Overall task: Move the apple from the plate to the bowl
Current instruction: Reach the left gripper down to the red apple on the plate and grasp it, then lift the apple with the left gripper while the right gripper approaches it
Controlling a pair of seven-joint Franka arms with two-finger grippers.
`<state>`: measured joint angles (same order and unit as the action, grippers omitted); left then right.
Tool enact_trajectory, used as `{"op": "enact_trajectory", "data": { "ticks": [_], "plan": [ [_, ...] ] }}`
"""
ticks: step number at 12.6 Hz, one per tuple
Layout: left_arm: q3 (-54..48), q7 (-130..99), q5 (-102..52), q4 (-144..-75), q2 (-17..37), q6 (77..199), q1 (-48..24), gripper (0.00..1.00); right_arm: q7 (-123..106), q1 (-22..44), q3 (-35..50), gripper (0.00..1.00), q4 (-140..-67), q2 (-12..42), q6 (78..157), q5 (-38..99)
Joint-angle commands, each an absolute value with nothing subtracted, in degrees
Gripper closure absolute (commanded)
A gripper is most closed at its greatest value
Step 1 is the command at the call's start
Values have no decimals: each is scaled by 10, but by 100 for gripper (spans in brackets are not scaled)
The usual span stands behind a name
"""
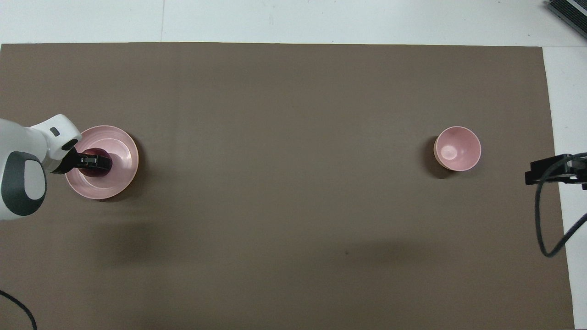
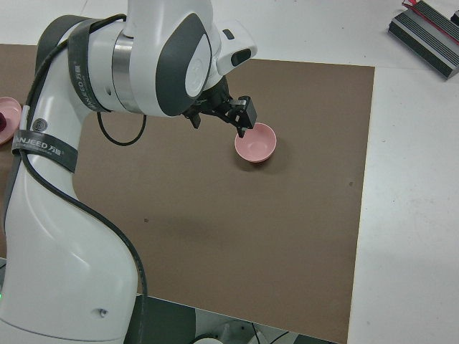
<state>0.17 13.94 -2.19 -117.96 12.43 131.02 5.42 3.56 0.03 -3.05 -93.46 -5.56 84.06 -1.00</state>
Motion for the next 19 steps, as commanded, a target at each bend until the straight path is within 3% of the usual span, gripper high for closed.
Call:
{"op": "enact_trajectory", "data": {
  "ticks": [1,5,10,14,19],
  "plan": [
    [8,101,-19,-1166,120,1290,42,100,16,-9,-28,0,-946,-69,834,0],
    [4,-57,-22,-1123,120,1219,16,100,13,-10,-29,0,-947,-69,835,10],
    [2,-290,-46,-1082,114,1120,-35,100,-4,-56,-31,0,-968,-76,846,126],
    [-1,-315,-286,-1047,115,1087,-35,100,1,-76,-32,0,-1029,-100,886,228],
    [-20,-405,-399,-1022,121,1008,-37,100,-1,-75,-33,0,-1094,-119,896,332]
  ]
}}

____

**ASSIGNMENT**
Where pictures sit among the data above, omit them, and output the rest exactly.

**ANSWER SPACE**
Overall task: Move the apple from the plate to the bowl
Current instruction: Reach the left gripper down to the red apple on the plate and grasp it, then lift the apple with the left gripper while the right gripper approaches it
Controlling a pair of seven-joint Franka arms with two-finger grippers.
`<state>`: measured joint angles (same order and unit as the action, grippers omitted); left then right.
Tool enact_trajectory, used as `{"op": "enact_trajectory", "data": { "ticks": [_], "plan": [ [_, ...] ] }}`
"""
ticks: step number at 12.6 Hz, one per tuple
Layout: left_arm: q3 (-54..48), q7 (-130..99), q5 (-102..52), q4 (-144..-75), q2 (-17..37), q6 (77..199), q1 (-48..24), gripper (0.00..1.00); right_arm: q7 (-123..106), q1 (-22..44), q3 (-35..50), gripper (0.00..1.00), q4 (-140..-67), q2 (-12..42), q6 (78..157), q5 (-38..99)
Joint-angle commands, each an absolute value with nothing subtracted, in degrees
Gripper closure absolute (commanded)
A gripper is most closed at its greatest value
Step 1 is the command at the call's start
Values have no decimals: each is scaled by 10, but by 100 for gripper (spans in brackets are not scaled)
The usual span stands behind a name
"""
<state>0.17 13.94 -2.19 -117.96 12.43 131.02 5.42 3.56 0.03 -3.05 -93.46 -5.56 84.06 -1.00</state>
Motion for the next 19 steps, as commanded, a target at each bend until the straight path is within 3% of the usual span, gripper high for closed.
Call:
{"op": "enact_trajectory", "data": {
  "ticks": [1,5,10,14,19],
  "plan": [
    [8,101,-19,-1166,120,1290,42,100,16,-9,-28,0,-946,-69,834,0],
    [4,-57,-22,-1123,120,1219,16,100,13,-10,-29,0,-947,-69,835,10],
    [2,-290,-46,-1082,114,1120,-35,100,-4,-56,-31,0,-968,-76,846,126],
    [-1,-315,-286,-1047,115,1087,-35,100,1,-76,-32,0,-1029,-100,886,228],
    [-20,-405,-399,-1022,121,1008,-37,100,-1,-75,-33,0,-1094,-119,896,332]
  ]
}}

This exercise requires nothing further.